"Then you shouldn't call names," said Prue, still very red. "How would you like me to call your father an apricot?"

"I shouldn't mind in the least," answered Mollie, giggling worse than ever. "You don't understand. I'll go away, and I'll explain when I am better."

She seized her sunbonnet, tucked her book under her arm, climbed up the side of the ferny dell, crossed the track, and ran into the wood on the farther side, leaving Prue and Grizzel to finish the squabble between themselves.

"We have eaten too much, that's what's the matter," she said to herself, as she slowed down to a walk and the giggle became less severe. "This hot sun all the time makes one feel crossish."

She came to a halt at the foot of a hollow gum tree, and stooping a little she peered within. It looked shady and cool, its floor powdered with decayed bark mixed with dead leaves—quite clean enough, she decided, to sit upon and rest until her giggles had finally subsided. She crept in, snuggled down comfortably, opened her book, and soon was deep in the adventures of Professor Arrownax, Ned Land, Captain Nemo, and the rest.

The shadows swung slowly round, the sun climbed higher and higher, and the day grew hotter and hotter, but Mollie, skimming along the bottom of the sea in the Nautilus was oblivious of heat. She was walking in the submarine forest of the Island of Crespo, treading on sand "sown with the impalpable dust of shells", when the sudden cracking of a sun-dried branch near at hand startled her and reminded her that time was passing. She closed her book, crept out of her tree, and set off towards the Dell.

"I wish," she said impatiently to herself, "that Time would find something new to do. His one idea seems to be to pass. He may fly or he may crawl, but he is incessantly passing."

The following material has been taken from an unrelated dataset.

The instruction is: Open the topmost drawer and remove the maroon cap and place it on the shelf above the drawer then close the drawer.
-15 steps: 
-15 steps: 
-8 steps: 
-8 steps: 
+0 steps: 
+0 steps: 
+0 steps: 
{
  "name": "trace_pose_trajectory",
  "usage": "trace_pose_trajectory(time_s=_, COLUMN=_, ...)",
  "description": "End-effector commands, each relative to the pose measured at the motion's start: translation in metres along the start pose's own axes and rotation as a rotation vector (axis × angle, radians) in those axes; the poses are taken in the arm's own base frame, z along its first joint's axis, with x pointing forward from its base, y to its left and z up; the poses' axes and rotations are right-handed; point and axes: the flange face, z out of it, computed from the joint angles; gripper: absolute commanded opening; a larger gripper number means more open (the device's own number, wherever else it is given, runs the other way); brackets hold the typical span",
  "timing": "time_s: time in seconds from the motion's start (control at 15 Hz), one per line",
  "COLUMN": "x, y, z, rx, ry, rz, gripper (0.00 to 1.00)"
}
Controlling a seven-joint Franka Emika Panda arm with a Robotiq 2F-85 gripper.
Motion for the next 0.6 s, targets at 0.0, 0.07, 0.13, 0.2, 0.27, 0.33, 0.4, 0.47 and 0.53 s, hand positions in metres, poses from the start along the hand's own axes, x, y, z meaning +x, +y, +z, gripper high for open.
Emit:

She stood still as she spoke and looked before her. Surely the trees were growing more closely together than they had seemed to do; their tall grey-white trunks repeated themselves in a most bewildering way, and right in her path lay a fallen giant which she was perfectly certain she had not passed before.

"Bother! I have come the wrong way," she said, turning round and retracing her steps. "I remember now, there were some trees with rings cut round their trunks—there they are."

She reached the ringed trees, turned her back upon them, and walked straight on. But she came to a dried-up creek which she had not seen before. She could not have missed seeing it, for it was too wide to jump. And there were more ringed trees.